Available data>

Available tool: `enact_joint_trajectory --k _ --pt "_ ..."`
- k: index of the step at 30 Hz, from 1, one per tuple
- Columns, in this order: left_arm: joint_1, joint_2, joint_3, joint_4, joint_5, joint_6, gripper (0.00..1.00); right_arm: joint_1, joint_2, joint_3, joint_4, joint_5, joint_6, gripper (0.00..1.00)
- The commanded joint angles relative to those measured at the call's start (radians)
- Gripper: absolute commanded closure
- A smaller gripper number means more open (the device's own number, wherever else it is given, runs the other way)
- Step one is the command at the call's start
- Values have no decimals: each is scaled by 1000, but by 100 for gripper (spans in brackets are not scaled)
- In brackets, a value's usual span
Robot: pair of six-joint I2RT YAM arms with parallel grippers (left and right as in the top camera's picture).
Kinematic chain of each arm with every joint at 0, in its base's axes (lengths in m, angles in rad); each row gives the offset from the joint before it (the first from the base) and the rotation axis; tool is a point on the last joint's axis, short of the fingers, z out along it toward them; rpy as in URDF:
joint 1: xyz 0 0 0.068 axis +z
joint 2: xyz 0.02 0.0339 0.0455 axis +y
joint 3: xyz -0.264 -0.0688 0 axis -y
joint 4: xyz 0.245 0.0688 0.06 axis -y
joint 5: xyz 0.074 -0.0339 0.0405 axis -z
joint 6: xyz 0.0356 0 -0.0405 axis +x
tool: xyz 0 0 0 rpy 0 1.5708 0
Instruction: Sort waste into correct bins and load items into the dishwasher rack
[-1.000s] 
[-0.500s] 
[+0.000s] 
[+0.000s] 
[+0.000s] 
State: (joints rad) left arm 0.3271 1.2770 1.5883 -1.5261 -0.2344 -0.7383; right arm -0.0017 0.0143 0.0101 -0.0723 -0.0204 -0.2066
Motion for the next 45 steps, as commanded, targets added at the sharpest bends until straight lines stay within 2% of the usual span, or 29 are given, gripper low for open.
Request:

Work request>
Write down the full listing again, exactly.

Solution for this exercise>
Available tool: `enact_joint_trajectory --k _ --pt "_ ..."`
- k: index of the step at 30 Hz, from 1, one per tuple
- Columns, in this order: left_arm: joint_1, joint_2, joint_3, joint_4, joint_5, joint_6, gripper (0.00..1.00); right_arm: joint_1, joint_2, joint_3, joint_4, joint_5, joint_6, gripper (0.00..1.00)
- The commanded joint angles relative to those measured at the call's start (radians)
- Gripper: absolute commanded closure
- A smaller gripper number means more open (the device's own number, wherever else it is given, runs the other way)
- Step one is the command at the call's start
- Values have no decimals: each is scaled by 1000, but by 100 for gripper (spans in brackets are not scaled)
- In brackets, a value's usual span
Robot: pair of six-joint I2RT YAM arms with parallel grippers (left and right as in the top camera's picture).
Kinematic chain of each arm with every joint at 0, in its base's axes (lengths in m, angles in rad); each row gives the offset from the joint before it (the first from the base) and the rotation axis; tool is a point on the last joint's axis, short of the fingers, z out along it toward them; rpy as in URDF:
joint 1: xyz 0 0 0.068 axis +z
joint 2: xyz 0.02 0.0339 0.0455 axis +y
joint 3: xyz -0.264 -0.0688 0 axis -y
joint 4: xyz 0.245 0.0688 0.06 axis -y
joint 5: xyz 0.074 -0.0339 0.0405 axis -z
joint 6: xyz 0.0356 0 -0.0405 axis +x
tool: xyz 0 0 0 rpy 0 1.5708 0
Instruction: Sort waste into correct bins and load items into the dishwasher rack
[-1.000s] 
[-0.500s] 
[+0.000s] 
[+0.000s] 
[+0.000s] 
State: (joints rad) left arm 0.3271 1.2770 1.5883 -1.5261 -0.2344 -0.7383; right arm -0.0017 0.0143 0.0101 -0.0723 -0.0204 -0.2066
Motion for the next 45 steps, as commanded, targets added at the sharpest bends until straight lines stay within 2% of the usual span, or 29 are given, gripper low for open.
Request:

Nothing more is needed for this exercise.